Stored data:
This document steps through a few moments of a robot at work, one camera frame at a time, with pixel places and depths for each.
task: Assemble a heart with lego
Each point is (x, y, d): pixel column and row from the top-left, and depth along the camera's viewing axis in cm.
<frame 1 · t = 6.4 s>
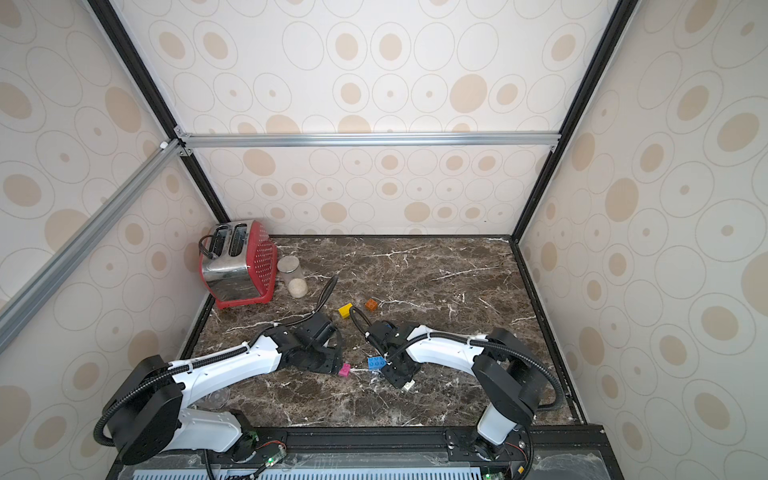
left hand: (340, 363, 83), fingers open
right hand: (408, 374, 86), fingers open
red and chrome toaster: (239, 257, 92), point 18 cm above the table
yellow lego brick: (345, 310, 99), point 2 cm above the table
orange lego brick: (371, 304, 101), on the table
long blue lego brick: (376, 363, 87), point 2 cm above the table
pink lego brick: (344, 372, 85), point 3 cm above the table

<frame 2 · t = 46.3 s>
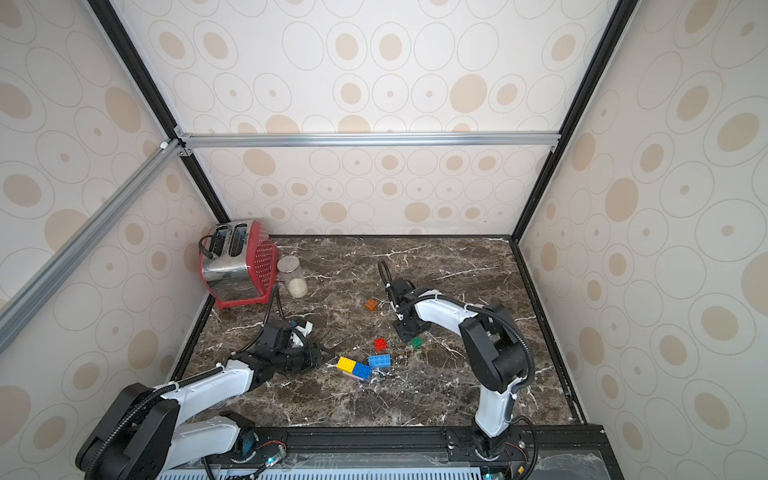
left hand: (337, 356, 84), fingers open
right hand: (421, 329, 94), fingers open
yellow lego brick: (345, 364, 83), point 6 cm above the table
small blue lego brick: (362, 371, 83), point 5 cm above the table
green lego brick: (417, 342, 92), point 2 cm above the table
red lego brick: (380, 344, 91), point 2 cm above the table
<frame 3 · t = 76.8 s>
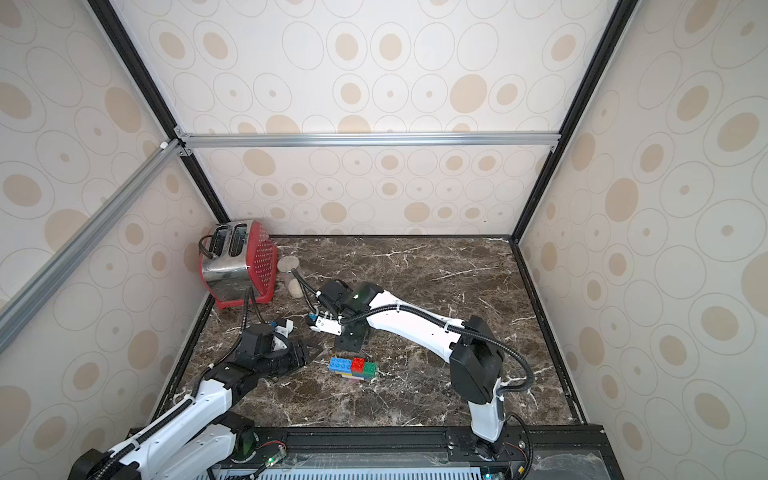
left hand: (322, 351, 81), fingers open
right hand: (358, 331, 82), fingers open
long blue lego brick: (340, 365, 81), point 8 cm above the table
green lego brick: (370, 368, 81), point 8 cm above the table
red lego brick: (358, 364, 79), point 10 cm above the table
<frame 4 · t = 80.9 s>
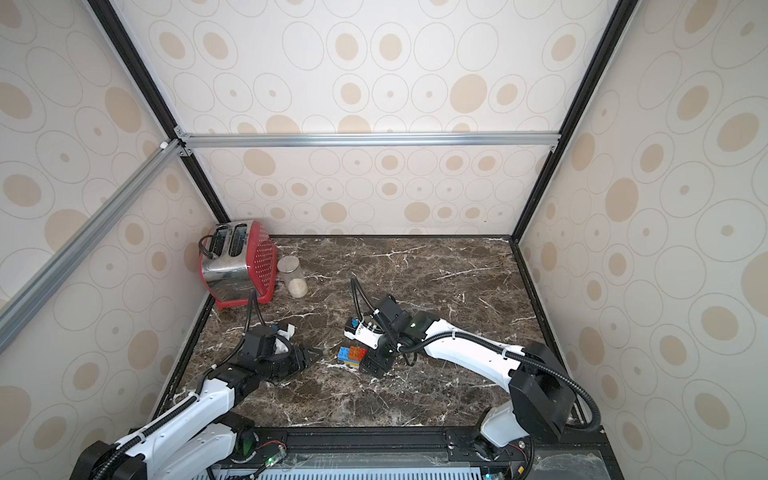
left hand: (323, 356, 82), fingers open
right hand: (377, 349, 81), fingers open
long blue lego brick: (343, 354, 83), point 8 cm above the table
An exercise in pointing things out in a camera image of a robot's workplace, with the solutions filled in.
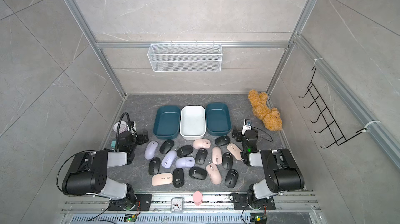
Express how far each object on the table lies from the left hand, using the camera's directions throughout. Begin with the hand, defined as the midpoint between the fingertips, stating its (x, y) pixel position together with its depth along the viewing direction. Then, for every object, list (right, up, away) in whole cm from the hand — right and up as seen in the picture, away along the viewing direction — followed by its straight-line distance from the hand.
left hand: (140, 129), depth 94 cm
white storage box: (+32, +3, +10) cm, 34 cm away
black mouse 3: (+26, -23, -15) cm, 38 cm away
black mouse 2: (+12, -19, -10) cm, 25 cm away
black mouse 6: (+53, -16, -8) cm, 56 cm away
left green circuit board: (+5, -38, -23) cm, 45 cm away
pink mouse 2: (+39, -8, -4) cm, 40 cm away
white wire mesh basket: (+25, +46, +7) cm, 53 cm away
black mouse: (+28, -12, -6) cm, 31 cm away
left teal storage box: (+15, +3, +7) cm, 16 cm away
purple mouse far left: (+8, -12, -5) cm, 15 cm away
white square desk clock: (+27, -32, -23) cm, 48 cm away
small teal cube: (-15, -8, -3) cm, 17 cm away
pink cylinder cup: (+36, -26, -27) cm, 52 cm away
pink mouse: (+17, -24, -14) cm, 33 cm away
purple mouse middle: (+20, -15, -10) cm, 27 cm away
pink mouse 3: (+47, -13, -8) cm, 49 cm away
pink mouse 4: (+57, -12, -6) cm, 59 cm away
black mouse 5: (+50, -7, -1) cm, 51 cm away
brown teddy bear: (+76, +11, +2) cm, 77 cm away
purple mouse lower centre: (+29, -17, -10) cm, 35 cm away
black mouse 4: (+36, -21, -14) cm, 44 cm away
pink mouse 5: (+45, -21, -14) cm, 51 cm away
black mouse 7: (+53, -23, -16) cm, 60 cm away
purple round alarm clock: (-14, +1, +5) cm, 14 cm away
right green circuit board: (+65, -38, -23) cm, 79 cm away
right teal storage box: (+49, +6, +7) cm, 50 cm away
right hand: (+64, +2, -1) cm, 64 cm away
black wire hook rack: (+94, +5, -30) cm, 99 cm away
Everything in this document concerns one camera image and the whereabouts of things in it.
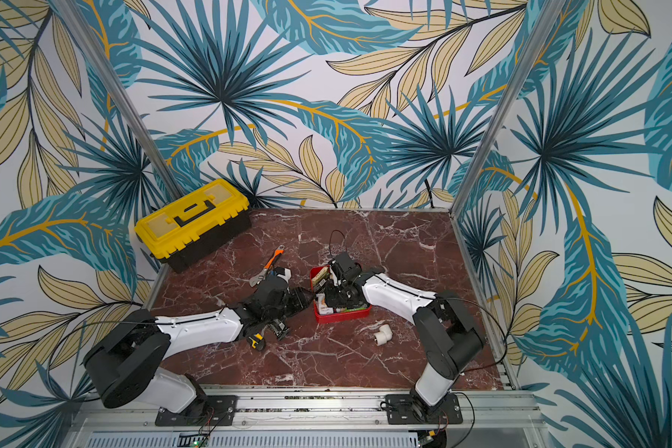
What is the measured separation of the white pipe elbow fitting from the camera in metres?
0.85

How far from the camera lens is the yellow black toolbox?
903 mm

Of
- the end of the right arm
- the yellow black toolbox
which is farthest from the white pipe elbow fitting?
the yellow black toolbox

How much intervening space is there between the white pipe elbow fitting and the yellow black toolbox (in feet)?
2.03

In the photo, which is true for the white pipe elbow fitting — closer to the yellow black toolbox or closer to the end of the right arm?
the end of the right arm
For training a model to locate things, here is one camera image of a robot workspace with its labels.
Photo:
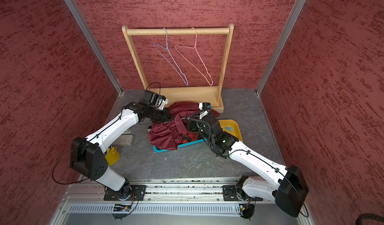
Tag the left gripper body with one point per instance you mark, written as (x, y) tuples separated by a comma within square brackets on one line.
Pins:
[(160, 115)]

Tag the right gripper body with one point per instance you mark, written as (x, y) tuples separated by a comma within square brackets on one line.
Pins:
[(197, 125)]

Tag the maroon satin shirt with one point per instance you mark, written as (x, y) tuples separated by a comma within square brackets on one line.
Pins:
[(167, 135)]

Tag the blue wire hanger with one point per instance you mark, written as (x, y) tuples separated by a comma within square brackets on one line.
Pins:
[(165, 52)]

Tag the pink wire hanger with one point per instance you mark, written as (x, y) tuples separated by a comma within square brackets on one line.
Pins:
[(192, 56)]

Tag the red black plaid shirt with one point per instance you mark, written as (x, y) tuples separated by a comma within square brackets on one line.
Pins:
[(188, 137)]

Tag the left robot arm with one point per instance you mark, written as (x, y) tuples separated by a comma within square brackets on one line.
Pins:
[(88, 154)]

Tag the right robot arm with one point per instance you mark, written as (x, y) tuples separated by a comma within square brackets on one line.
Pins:
[(261, 168)]

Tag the yellow plastic tray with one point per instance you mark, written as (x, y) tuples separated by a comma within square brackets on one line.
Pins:
[(231, 127)]

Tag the teal plastic basket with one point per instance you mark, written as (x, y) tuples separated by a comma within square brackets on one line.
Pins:
[(156, 150)]

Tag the wooden clothes rack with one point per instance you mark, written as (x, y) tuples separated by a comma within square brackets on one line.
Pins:
[(211, 94)]

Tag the grey metal tin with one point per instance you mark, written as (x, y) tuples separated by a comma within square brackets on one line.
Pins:
[(124, 140)]

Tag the yellow cup with tools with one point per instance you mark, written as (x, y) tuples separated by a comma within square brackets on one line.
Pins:
[(112, 155)]

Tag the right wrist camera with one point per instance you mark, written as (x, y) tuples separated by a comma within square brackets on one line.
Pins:
[(205, 109)]

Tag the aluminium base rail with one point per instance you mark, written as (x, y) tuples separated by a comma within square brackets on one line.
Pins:
[(232, 197)]

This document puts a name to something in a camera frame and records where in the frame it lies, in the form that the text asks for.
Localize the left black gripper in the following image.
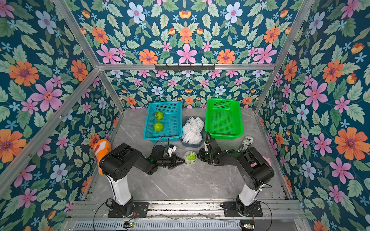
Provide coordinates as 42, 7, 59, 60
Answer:
156, 155, 185, 170

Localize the green custard apple front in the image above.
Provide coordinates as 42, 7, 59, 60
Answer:
187, 154, 197, 161

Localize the green custard apple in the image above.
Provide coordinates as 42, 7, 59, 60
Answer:
153, 122, 164, 132
187, 154, 197, 161
155, 111, 164, 121

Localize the white foam net sleeve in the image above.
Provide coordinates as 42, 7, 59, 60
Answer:
184, 151, 197, 165

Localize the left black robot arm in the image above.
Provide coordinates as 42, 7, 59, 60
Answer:
93, 140, 186, 218

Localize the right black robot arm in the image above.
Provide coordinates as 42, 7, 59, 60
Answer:
197, 139, 275, 217

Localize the white foam net back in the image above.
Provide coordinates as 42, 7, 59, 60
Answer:
183, 116, 205, 134

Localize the green custard apple middle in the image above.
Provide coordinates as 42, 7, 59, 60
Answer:
153, 122, 164, 132

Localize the green custard apple back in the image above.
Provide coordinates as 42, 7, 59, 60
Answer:
155, 111, 164, 121

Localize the teal plastic basket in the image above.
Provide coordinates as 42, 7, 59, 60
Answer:
143, 102, 183, 142

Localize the green plastic basket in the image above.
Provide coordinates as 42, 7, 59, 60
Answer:
205, 98, 244, 140

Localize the patterned black white can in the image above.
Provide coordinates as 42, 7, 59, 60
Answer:
239, 136, 254, 152

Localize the pink alarm clock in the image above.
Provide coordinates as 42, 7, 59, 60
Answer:
262, 156, 272, 167

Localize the orange clownfish plush toy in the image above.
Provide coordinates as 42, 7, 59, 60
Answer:
93, 139, 112, 175

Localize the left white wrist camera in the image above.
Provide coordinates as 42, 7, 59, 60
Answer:
167, 144, 177, 157

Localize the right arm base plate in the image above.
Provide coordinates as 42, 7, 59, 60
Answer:
220, 201, 263, 218

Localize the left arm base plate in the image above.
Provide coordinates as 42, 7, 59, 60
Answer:
108, 202, 149, 218

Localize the black hook rail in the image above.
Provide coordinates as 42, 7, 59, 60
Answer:
154, 64, 216, 71

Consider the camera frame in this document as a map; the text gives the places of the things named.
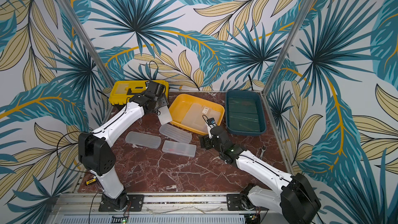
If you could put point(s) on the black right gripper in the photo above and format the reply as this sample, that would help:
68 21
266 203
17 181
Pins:
213 132

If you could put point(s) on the yellow black toolbox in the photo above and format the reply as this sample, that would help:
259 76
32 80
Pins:
123 91

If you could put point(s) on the teal plastic tray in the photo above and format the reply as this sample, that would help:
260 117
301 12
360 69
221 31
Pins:
244 113

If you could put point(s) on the clear pencil case labelled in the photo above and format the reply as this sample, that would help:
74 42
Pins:
204 129

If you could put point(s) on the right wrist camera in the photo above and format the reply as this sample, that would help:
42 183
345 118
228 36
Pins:
210 125

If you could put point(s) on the black yellow screwdriver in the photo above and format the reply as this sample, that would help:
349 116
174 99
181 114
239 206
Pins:
91 181

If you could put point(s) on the aluminium frame post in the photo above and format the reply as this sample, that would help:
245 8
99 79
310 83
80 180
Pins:
294 30
80 31

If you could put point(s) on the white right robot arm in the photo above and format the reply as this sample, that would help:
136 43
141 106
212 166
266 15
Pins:
290 195

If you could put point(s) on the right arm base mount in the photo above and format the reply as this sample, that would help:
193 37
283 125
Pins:
240 202

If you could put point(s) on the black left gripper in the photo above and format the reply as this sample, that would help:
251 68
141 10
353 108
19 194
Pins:
165 100

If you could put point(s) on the yellow plastic tray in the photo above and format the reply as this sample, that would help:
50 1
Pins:
181 105

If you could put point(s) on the right aluminium frame post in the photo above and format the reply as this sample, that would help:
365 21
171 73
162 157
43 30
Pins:
294 30

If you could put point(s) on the aluminium front rail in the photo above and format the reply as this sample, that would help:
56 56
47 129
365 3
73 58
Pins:
162 208

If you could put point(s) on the clear pencil case top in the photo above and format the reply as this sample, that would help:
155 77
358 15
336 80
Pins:
164 115

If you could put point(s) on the left aluminium frame post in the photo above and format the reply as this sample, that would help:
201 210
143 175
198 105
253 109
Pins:
80 31

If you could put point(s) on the silver green ratchet wrench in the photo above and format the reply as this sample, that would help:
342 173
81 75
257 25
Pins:
263 150

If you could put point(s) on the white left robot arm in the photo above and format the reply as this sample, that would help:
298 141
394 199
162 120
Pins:
95 148

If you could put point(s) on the clear pencil case pink inside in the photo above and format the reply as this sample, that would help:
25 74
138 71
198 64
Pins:
180 149

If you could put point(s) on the clear ribbed pencil case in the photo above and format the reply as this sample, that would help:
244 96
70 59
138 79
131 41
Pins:
175 133

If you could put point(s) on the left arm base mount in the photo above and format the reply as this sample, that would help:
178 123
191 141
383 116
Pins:
124 203

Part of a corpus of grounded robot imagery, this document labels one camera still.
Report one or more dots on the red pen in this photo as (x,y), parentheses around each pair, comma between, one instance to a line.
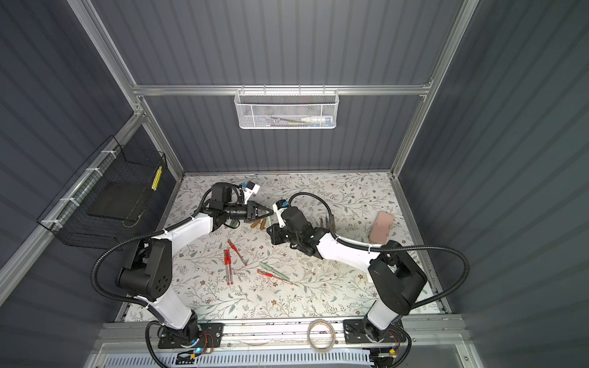
(229,267)
(226,270)
(269,275)
(235,249)

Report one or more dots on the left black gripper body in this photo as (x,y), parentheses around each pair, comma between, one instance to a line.
(249,213)

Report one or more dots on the floral patterned table mat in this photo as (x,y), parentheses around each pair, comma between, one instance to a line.
(320,288)

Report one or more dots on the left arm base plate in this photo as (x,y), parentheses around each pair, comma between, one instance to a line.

■ **ASSIGNMENT**: From the entries above, work out how many lines include "pixel"; the number is the only answer wanted.

■ **TASK RESULT**: 3